▶ **WORK INSTRUCTION**
Reproduce, character for character, the lines below from the first through the one with "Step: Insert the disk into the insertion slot". Leave pictures out.

▶ **GIVEN DATA**

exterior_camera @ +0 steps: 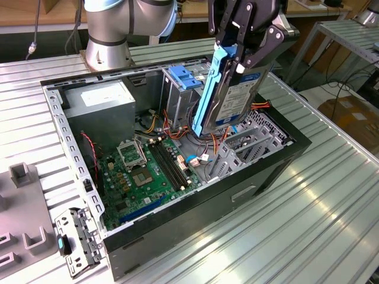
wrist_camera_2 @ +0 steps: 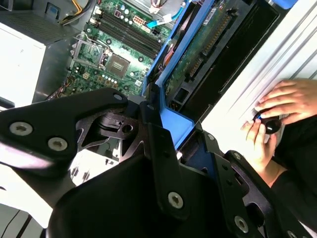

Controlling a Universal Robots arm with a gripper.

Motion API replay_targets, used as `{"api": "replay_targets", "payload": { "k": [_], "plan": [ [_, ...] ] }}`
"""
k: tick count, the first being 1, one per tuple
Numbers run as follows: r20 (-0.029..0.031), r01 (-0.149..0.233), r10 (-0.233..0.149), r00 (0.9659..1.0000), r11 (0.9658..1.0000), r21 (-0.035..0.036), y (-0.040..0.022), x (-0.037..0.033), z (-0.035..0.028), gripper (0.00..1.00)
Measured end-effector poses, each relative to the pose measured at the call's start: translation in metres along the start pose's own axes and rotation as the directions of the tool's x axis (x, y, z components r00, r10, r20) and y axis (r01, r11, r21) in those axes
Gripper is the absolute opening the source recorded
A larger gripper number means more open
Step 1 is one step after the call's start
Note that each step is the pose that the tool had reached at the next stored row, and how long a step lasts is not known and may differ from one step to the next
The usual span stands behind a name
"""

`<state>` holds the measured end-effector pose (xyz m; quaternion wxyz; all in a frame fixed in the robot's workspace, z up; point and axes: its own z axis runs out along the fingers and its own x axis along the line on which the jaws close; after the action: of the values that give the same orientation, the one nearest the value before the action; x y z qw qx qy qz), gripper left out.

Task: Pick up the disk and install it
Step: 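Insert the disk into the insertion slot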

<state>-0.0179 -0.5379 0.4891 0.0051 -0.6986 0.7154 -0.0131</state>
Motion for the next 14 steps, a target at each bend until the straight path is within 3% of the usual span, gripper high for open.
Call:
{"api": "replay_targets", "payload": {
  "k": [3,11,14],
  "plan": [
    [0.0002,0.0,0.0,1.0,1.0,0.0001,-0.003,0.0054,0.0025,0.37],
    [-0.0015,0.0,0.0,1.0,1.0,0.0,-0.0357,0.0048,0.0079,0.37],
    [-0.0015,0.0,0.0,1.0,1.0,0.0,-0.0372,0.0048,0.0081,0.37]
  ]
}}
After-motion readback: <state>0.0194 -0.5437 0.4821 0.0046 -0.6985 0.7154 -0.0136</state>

▶ **EXERCISE RESPONSE**
exterior_camera @ +0 steps: 
wrist_camera_2 @ +0 steps: 

Controlling a Universal Robots arm with a gripper.

Motion API replay_targets, used as `{"api": "replay_targets", "payload": { "k": [_], "plan": [ [_, ...] ] }}`
"""
k: tick count, the first being 1, one per tuple
Numbers run as follows: r20 (-0.029..0.031), r01 (-0.149..0.233), r10 (-0.233..0.149), r00 (0.9659..1.0000), r11 (0.9658..1.0000), r21 (-0.035..0.036), y (-0.040..0.022), x (-0.037..0.033), z (-0.035..0.028), gripper (0.00..1.00)
Measured end-effector poses, each relative to the pose measured at the call's start: translation in metres along the start pose's own axes and rotation as the directions of the tool's x axis (x, y, z components r00, r10, r20) and y axis (r01, r11, r21) in those axes
Gripper is the absolute opening the source recorded
A larger gripper number means more open
Step 1 is one step after the call's start
Note that each step is the pose that the tool had reached at the next stored row, and how long a step lasts is not known and may differ from one step to the next
The usual span stands behind a name
"""

`<state>` holds the measured end-effector pose (xyz m; quaternion wxyz; all in a frame fixed in the robot's workspace, z up; point and axes: its own z axis runs out along the fingers and its own x axis along the line on which the jaws close; after the action: of the values that give the same orientation, the one nearest the value before the action; x y z qw qx qy qz), gripper left out.

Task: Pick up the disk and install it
Step: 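Insert the disk into the insertion slot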

There is nothing further in this answer.